■ Exercise prompt ■
Starting at the first line of the data below, retype every line up to and including the one containing "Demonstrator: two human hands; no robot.".

"""

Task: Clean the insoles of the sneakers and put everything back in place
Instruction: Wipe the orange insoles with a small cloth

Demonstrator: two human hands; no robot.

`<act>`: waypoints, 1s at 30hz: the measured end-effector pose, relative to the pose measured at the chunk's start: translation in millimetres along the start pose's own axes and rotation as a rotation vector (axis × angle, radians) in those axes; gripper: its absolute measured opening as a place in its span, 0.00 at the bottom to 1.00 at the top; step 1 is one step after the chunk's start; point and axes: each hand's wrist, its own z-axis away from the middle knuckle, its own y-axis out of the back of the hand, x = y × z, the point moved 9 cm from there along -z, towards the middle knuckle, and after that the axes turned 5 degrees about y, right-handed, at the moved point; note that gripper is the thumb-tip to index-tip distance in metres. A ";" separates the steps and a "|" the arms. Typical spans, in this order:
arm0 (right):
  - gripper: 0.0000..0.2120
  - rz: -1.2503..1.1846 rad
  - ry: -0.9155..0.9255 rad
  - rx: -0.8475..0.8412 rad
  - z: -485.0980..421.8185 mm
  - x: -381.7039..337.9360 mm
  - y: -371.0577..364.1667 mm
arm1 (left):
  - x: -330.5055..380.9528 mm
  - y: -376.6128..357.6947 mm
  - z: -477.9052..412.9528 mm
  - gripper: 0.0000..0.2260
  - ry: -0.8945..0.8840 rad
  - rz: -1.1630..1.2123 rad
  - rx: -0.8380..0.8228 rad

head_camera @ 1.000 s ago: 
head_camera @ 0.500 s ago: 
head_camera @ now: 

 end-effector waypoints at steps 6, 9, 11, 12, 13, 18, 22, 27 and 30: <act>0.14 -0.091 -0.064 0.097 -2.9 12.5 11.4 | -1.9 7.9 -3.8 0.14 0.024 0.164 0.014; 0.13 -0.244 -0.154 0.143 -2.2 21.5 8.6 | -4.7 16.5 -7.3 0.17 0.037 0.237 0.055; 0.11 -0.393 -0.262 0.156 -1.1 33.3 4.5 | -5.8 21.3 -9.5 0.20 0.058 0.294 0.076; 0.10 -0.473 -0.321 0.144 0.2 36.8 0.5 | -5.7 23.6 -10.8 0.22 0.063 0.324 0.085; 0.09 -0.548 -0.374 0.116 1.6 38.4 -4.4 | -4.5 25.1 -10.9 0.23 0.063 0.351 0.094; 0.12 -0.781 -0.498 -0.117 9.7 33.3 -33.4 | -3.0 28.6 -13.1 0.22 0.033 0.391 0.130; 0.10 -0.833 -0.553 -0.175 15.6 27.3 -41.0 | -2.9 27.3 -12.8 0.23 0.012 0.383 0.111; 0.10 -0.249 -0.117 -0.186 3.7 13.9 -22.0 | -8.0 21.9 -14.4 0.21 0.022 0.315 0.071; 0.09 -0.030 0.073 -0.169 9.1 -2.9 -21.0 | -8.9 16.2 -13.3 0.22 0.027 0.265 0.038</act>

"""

■ Task answer ■
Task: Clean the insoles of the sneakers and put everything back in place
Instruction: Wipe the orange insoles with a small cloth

Demonstrator: two human hands; no robot.

The required answer is now complete.